• Task to complete
Beneath this task are records; print exactly the stretch of them from the line with "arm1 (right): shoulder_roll" through the line with "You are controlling", both ends included.

• Exercise data
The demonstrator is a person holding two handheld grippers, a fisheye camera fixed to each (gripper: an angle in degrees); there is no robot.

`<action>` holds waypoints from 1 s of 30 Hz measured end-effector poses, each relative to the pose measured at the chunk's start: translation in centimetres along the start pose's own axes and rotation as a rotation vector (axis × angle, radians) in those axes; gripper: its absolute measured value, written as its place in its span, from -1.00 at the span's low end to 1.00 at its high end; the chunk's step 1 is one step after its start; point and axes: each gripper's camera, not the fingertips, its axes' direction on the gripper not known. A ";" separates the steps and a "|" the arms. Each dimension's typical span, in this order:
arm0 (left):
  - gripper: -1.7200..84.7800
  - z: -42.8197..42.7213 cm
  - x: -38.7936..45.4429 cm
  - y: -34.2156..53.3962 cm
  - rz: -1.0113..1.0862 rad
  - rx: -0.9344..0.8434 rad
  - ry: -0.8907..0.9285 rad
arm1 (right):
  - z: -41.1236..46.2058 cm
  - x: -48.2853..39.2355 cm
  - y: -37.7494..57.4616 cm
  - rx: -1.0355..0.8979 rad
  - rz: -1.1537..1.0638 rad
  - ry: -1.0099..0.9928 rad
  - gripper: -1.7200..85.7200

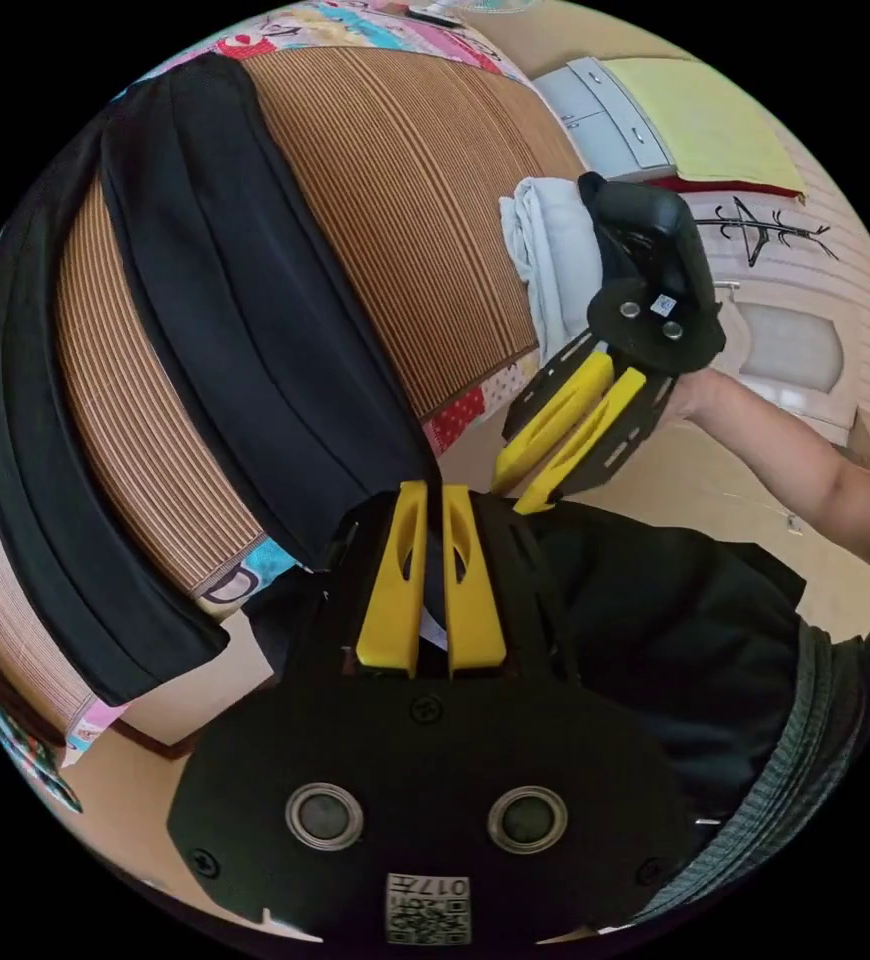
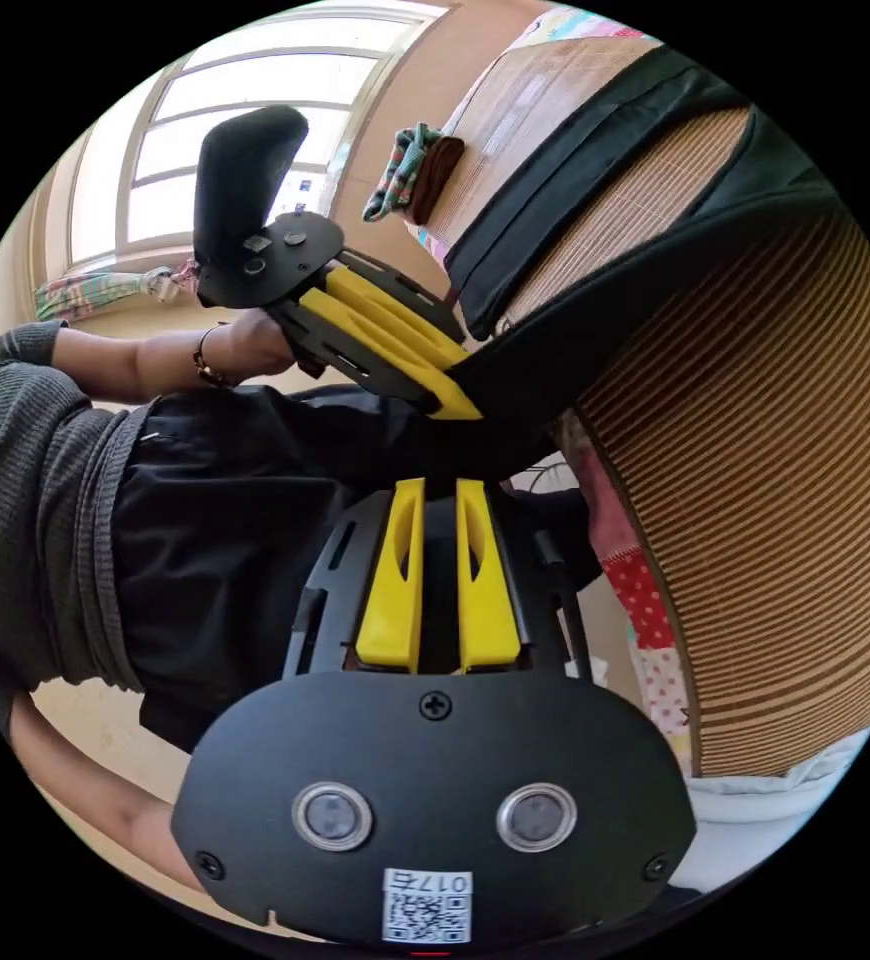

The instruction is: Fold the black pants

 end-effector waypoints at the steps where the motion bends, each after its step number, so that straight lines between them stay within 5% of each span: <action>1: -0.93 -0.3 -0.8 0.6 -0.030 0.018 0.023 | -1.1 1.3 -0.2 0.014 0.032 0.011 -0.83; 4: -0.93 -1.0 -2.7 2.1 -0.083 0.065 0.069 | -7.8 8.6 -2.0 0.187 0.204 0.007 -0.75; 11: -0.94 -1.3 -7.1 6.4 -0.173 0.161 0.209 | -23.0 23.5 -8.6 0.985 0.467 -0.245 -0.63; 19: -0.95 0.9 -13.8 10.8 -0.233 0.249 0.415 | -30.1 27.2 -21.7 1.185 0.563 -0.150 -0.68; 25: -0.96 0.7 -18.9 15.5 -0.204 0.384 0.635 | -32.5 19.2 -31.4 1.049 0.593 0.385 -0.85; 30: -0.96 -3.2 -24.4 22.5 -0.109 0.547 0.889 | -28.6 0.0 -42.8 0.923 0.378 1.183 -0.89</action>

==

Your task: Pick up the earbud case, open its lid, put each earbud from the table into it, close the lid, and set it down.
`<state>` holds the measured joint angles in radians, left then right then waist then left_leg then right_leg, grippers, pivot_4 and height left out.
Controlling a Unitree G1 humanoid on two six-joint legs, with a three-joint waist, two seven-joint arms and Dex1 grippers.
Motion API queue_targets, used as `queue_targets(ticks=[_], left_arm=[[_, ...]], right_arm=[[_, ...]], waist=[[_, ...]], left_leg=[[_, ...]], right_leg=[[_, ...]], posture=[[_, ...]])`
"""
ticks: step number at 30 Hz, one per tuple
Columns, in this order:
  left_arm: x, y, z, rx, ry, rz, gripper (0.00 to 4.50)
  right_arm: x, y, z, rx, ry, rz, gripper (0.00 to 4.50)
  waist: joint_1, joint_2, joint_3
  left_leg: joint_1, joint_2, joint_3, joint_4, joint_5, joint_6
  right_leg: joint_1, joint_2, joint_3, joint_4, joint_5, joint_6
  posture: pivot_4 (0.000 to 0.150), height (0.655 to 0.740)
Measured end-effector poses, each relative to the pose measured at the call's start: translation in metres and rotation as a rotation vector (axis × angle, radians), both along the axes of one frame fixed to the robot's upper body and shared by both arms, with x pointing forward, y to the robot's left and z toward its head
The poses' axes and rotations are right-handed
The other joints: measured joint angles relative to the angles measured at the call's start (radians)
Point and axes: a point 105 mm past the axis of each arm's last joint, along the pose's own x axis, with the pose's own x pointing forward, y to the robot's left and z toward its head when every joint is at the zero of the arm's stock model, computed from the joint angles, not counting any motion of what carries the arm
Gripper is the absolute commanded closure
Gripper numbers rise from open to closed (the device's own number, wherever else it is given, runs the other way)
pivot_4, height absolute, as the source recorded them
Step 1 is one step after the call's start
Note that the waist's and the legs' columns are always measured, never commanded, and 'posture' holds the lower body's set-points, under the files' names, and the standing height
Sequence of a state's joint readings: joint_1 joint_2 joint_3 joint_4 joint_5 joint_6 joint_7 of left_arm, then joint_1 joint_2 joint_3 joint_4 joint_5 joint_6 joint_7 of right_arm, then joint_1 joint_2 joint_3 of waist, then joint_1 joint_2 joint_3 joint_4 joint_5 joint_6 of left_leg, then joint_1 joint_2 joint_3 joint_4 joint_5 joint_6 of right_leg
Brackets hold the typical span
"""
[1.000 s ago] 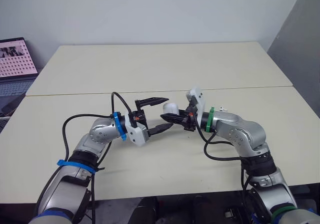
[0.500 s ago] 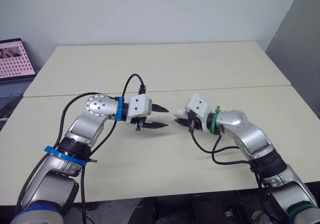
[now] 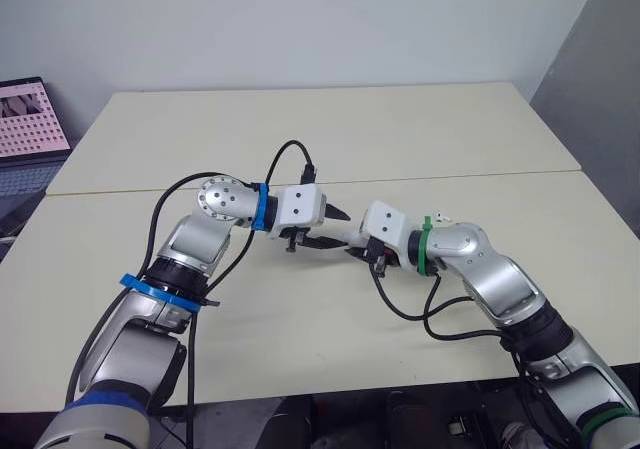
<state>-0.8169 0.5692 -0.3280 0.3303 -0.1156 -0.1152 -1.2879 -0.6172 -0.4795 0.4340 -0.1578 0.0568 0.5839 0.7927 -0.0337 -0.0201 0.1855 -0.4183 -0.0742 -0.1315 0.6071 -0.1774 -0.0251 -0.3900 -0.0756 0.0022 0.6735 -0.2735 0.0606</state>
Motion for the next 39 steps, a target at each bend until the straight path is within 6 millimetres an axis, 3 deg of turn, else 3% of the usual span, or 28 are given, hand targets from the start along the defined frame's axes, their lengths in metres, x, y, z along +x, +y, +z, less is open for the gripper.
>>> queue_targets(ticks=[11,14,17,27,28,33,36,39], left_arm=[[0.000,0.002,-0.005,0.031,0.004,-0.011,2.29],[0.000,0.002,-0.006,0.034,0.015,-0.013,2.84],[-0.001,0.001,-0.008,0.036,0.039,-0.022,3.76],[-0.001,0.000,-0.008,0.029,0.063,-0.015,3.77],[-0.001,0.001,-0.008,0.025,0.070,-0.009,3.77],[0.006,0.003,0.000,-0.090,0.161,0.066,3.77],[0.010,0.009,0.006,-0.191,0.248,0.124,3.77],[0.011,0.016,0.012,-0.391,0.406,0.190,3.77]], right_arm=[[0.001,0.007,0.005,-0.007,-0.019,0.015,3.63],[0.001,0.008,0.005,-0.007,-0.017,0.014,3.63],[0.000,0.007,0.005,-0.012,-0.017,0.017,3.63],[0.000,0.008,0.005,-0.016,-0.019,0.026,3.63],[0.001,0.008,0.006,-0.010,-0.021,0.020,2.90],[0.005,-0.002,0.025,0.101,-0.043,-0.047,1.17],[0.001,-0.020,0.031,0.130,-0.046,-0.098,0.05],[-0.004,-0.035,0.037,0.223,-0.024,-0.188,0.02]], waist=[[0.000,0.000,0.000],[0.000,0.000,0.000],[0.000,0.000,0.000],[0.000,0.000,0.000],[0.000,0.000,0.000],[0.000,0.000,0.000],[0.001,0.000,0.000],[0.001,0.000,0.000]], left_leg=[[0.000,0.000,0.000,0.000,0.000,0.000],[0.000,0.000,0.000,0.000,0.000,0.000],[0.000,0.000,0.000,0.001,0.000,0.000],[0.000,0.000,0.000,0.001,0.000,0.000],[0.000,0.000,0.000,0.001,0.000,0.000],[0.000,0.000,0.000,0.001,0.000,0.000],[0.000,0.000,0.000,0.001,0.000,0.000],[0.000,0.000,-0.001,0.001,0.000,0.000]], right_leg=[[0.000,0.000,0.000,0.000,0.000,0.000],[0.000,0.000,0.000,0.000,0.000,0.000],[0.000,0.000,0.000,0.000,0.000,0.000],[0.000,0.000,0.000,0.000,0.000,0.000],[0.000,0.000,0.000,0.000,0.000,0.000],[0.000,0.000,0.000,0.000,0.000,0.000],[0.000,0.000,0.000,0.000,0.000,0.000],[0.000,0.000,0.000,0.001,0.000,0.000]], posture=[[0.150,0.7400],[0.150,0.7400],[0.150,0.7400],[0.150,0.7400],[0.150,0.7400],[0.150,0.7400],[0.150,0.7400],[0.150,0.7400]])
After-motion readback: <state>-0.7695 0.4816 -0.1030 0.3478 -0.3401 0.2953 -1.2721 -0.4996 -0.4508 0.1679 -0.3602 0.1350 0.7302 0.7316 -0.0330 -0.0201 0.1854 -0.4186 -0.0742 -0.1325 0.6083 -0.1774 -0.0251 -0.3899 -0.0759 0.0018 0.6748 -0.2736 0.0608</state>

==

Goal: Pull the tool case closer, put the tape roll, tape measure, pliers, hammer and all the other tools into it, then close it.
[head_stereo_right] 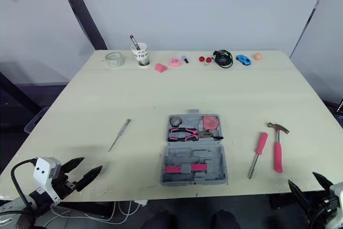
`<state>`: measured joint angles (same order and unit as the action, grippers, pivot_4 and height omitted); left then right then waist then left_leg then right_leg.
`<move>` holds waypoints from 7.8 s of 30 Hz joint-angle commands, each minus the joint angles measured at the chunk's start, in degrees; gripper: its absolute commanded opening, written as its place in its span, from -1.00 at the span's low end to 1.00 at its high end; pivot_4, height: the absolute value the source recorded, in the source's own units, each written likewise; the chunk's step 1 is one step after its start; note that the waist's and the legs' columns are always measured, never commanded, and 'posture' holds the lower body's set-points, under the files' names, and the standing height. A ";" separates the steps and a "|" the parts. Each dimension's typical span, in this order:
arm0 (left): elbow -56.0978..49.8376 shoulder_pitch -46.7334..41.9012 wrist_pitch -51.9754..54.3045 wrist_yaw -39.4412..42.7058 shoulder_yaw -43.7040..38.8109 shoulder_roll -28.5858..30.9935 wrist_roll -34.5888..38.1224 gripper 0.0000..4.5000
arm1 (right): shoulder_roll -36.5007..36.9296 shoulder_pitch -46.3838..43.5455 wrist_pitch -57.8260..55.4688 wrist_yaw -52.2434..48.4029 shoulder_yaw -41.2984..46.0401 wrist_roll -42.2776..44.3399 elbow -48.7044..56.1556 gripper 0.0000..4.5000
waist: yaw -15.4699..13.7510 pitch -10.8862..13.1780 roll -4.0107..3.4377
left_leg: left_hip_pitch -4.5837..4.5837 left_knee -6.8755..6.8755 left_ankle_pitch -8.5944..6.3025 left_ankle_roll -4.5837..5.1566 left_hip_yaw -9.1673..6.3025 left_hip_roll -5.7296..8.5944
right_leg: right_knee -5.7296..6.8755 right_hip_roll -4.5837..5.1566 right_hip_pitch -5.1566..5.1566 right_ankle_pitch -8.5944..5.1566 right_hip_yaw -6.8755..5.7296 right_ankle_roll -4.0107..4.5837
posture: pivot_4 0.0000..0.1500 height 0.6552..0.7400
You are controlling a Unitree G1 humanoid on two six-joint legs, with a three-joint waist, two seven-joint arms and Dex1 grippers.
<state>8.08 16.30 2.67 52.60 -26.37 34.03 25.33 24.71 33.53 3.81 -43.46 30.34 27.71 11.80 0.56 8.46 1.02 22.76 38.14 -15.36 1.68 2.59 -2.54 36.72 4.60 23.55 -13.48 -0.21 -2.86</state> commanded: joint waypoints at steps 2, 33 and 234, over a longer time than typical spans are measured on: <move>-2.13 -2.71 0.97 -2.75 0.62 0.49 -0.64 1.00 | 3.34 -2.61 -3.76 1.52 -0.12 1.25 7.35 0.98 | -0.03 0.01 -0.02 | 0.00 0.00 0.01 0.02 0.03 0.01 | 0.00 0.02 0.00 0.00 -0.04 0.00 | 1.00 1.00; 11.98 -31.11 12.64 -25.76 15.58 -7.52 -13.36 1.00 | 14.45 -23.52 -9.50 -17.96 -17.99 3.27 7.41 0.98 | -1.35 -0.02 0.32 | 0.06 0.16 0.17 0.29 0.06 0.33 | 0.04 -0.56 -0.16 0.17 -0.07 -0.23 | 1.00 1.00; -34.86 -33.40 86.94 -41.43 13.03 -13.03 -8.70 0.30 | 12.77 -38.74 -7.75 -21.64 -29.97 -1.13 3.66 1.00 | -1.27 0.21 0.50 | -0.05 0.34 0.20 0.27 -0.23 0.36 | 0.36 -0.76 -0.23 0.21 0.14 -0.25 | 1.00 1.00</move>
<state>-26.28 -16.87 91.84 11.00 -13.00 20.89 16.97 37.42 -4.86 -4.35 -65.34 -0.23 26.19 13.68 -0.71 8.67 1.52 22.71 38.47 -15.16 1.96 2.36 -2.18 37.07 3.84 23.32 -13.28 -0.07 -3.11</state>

• Result below
arm1 (right): shoulder_roll -36.5007..36.9296 shoulder_pitch -46.3838..43.5455 wrist_pitch -57.8260..55.4688 wrist_yaw -52.2434..48.4029 shoulder_yaw -41.2984..46.0401 wrist_roll -42.2776..44.3399 elbow -48.7044..56.1556 gripper 0.0000..4.5000
waist: yaw -15.4699..13.7510 pitch -10.8862..13.1780 roll -4.0107..3.4377
left_leg: left_hip_pitch -4.5837..4.5837 left_knee -6.8755..6.8755 left_ankle_pitch -8.5944..6.3025 left_ankle_roll -4.5837..5.1566 left_hip_yaw -9.1673..6.3025 left_hip_roll -5.7296..8.5944
right_leg: right_knee -5.7296..6.8755 right_hip_roll -4.5837..5.1566 right_hip_pitch -5.1566..5.1566 right_ankle_pitch -8.5944..5.1566 right_hip_yaw -6.8755..5.7296 right_ankle_roll -4.0107..4.5837
posture: pivot_4 0.0000..0.1500 height 0.6552..0.7400
You are controlling a Unitree G1 humanoid on two six-joint legs, with a three-joint waist, two seven-joint arms and Dex1 grippers.

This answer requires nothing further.